Modification: the mutation (displacement) of one or more amino acid residues in polypeptide (such as enzyme), be inserted into (addition) or Missing, to obtain the polypeptide of modification.Herein, term " recombination ", " modification ", " transformation " are used interchangeably.

Recognition site sequence: refer in detection by enzyme institute's specific recognition and the amino acid sequence of cutting.Herein, term " recognition site sequence ", " identification sequence " or " cutting sequence " is used interchangeably.

Protease zymogens: the protease precursor form of Viability protease can be activated.Herein referred protease includes silk Serine protease, serine/threonine protein enzyme, cysteine proteinase, aspartic protease, metalloproteinases or hydroxyproline The enzyme of any cleavable protein sequence such as enzyme.

Amino acid residue: including but is not limited to the amino acid residue for the set being made of following amino acid: alanine (three words Female code: Ala, single letter code: A), arginine (Arg, R), asparagine (Asn, N), aspartic acid (Asp, D), half Guang ammonia Sour (Cys, C), glutamine (Gln, Q), glutamic acid (Glu, E), glycine (Gly, G), histidine (His, H), isoleucine (Ile, I), leucine (Leu, L), lysine (Lys, K), methionine (Met, M), phenylalanine (Phe, F), proline (Pro, P), serine (Ser, S), threonine (Thr, T), tryptophan (Trp, W), tyrosine (Tyr, Y) and valine (Val, V)。

Coded sequence: the boundary of coded sequence is generally determined that the open reading frame is close from originating by open reading frame Numeral (such as ATG, GTG or TTG) starts and with terminator codon (such as TAA, TAG or TGA) end.Coded sequence can be base Because of a group DNA, cDNA, synthetic DNA or combinations thereof.

Conversion: referring to DNA importing recipient host cell, changes genotype and subsequently results in the change in recipient cell.

Host cell: refer to by using recombinant DNA technology building and encoding what the carrier of at least one heterologous gene converted Cell.

Method for detecting enzymatic activity:

A. prothrombin a

1. prothrombin a specific substrate (includes prothrombin a specific recognition sites sequence through modifying phenylpropyl alcohol ammonia Acid oxidase proenzyme) preparation method

The preparation method of prothrombin a specific substrate, including bacterial strain, plasmid, enzyme and culture medium, PCR amplification and recombination The building of plasmid, the inducing expression of gene and the purifying of protein.Specific step is as follows:

(1) bacterial strain, plasmid, enzyme and culture medium:

Escherichia coli (Escherichia coli) DH5 α, BL21 (DE3), cloning and expression plasmid vector pRSFDuet-1 Purchased from Novagen company；DNA high fidelity polymerase enzyme mixation is purchased from Tsingke company；Restriction enzyme, DNA ligase purchase From NEB company；Escherichia coli LB culture medium: every liter of 10g containing Tryptone, Yeast extract 5g, NaCl 10g block that Mycin concentration is 50mg/L.

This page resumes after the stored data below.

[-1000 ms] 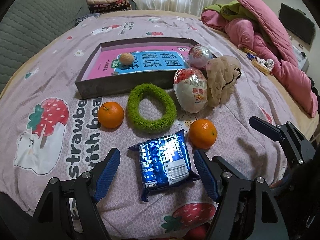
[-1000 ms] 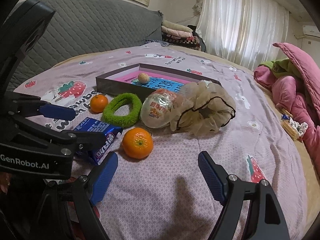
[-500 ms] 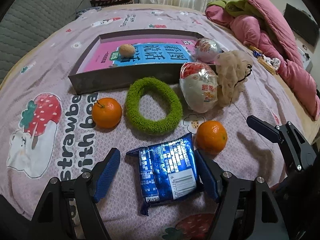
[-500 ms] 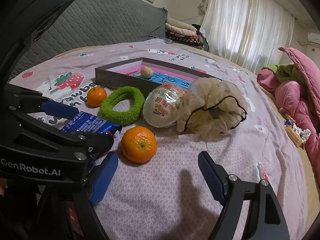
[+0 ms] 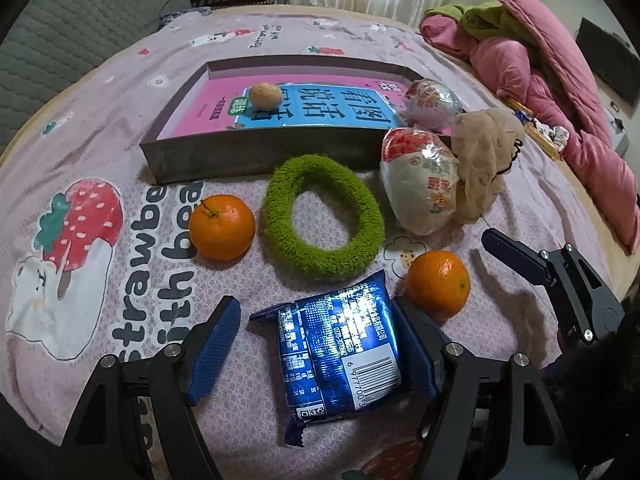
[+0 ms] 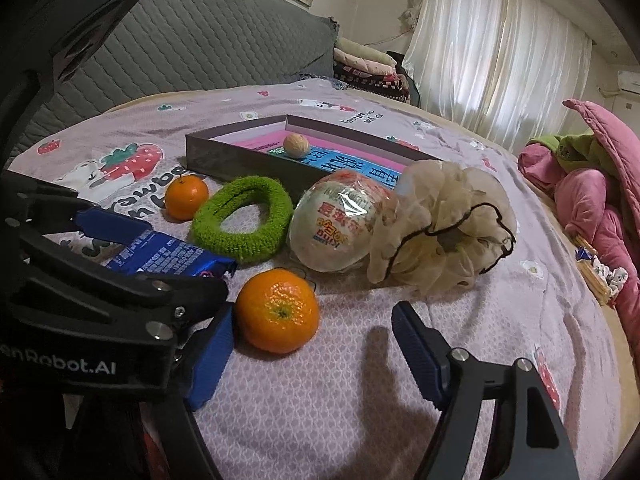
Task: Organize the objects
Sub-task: 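Close the left tool on the blue snack packet while the right grasps the mandarin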
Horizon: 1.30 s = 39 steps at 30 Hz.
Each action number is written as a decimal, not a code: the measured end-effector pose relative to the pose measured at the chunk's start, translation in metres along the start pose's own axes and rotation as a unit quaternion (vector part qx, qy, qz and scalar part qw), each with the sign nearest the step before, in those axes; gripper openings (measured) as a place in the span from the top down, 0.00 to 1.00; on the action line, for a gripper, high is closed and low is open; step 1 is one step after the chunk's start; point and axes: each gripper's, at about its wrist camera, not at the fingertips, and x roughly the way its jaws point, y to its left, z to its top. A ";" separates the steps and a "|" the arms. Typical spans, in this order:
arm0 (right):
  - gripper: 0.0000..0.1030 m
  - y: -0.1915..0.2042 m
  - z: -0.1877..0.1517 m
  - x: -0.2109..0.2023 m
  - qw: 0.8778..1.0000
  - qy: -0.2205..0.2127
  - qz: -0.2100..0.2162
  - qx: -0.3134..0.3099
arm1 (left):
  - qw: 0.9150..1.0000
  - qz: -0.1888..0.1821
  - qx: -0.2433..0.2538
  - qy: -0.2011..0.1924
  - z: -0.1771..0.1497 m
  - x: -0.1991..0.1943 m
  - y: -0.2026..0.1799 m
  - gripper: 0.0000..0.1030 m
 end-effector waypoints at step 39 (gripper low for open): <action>0.63 -0.019 0.007 -0.019 0.997 -0.042 0.042 0.045 | 1.000 -0.025 0.017 -0.005 -0.004 -0.018 0.006 0.49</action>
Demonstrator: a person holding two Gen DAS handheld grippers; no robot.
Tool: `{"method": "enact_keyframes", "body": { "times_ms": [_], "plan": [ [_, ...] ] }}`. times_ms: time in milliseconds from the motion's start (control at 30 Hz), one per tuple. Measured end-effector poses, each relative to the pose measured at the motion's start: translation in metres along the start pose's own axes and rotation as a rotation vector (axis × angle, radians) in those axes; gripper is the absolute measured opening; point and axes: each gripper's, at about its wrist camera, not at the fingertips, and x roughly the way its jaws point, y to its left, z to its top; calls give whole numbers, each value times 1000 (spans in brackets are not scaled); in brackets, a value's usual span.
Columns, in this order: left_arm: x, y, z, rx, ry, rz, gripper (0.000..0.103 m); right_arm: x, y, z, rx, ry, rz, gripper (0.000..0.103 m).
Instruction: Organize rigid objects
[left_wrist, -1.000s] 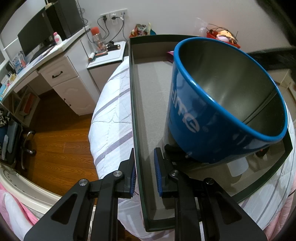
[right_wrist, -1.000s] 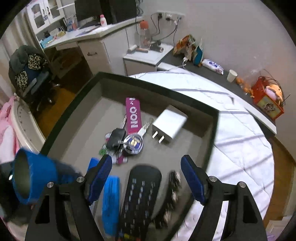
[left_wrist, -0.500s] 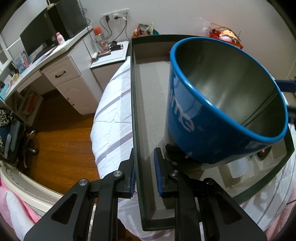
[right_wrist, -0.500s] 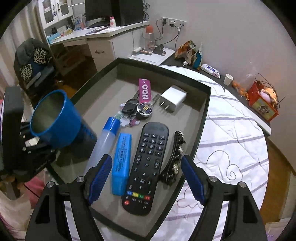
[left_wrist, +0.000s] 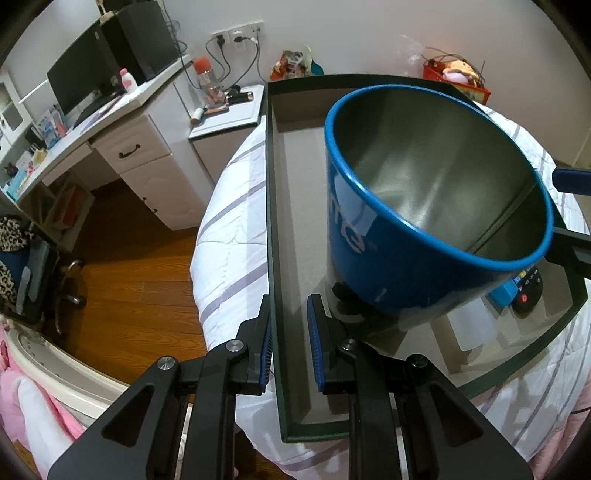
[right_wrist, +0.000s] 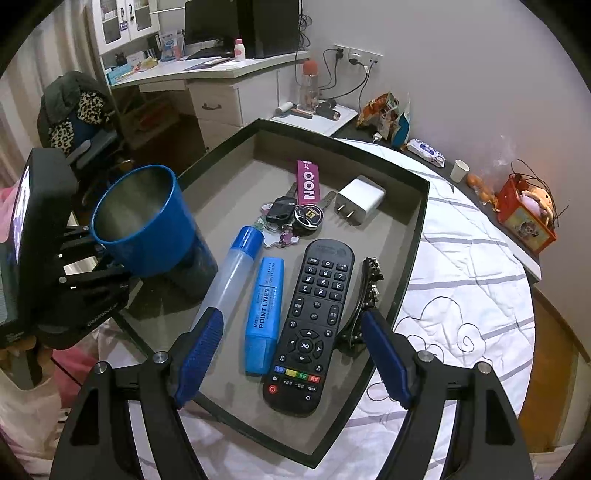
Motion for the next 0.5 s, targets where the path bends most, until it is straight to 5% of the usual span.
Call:
{"method": "enact_keyframes", "body": {
  "times_ms": [500],
  "plan": [
    [-37, -1, -5, -4, -58, -33, 32, -17, 7, -9, 36, -54, 83, 80]
  ]
}}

(2) Overlap extension PCR amplification and the building of recombinant plasmid:

The gene order of full genome composite coding proPAO (i.e. SEQ ID NO:1), designs three pairs of primers, is prolonged by overlapping Stretch PCR be added (i.e. between leader sequence and α subunit between α subunit and β subunit) at the activation site of proenzyme proPAO two it is solidifying The specific recognition sequence (amino acid sequence LRPR, SEQ ID NO:9) of blood factor IIa.It is connected through restriction enzymes double zyme cutting To the expression vector pRSFDuet-1 through same endonuclease digestion, connection product converts E. coli DH5 α, screening Recombinant plasmid, and carry out double digestion and sequence verification.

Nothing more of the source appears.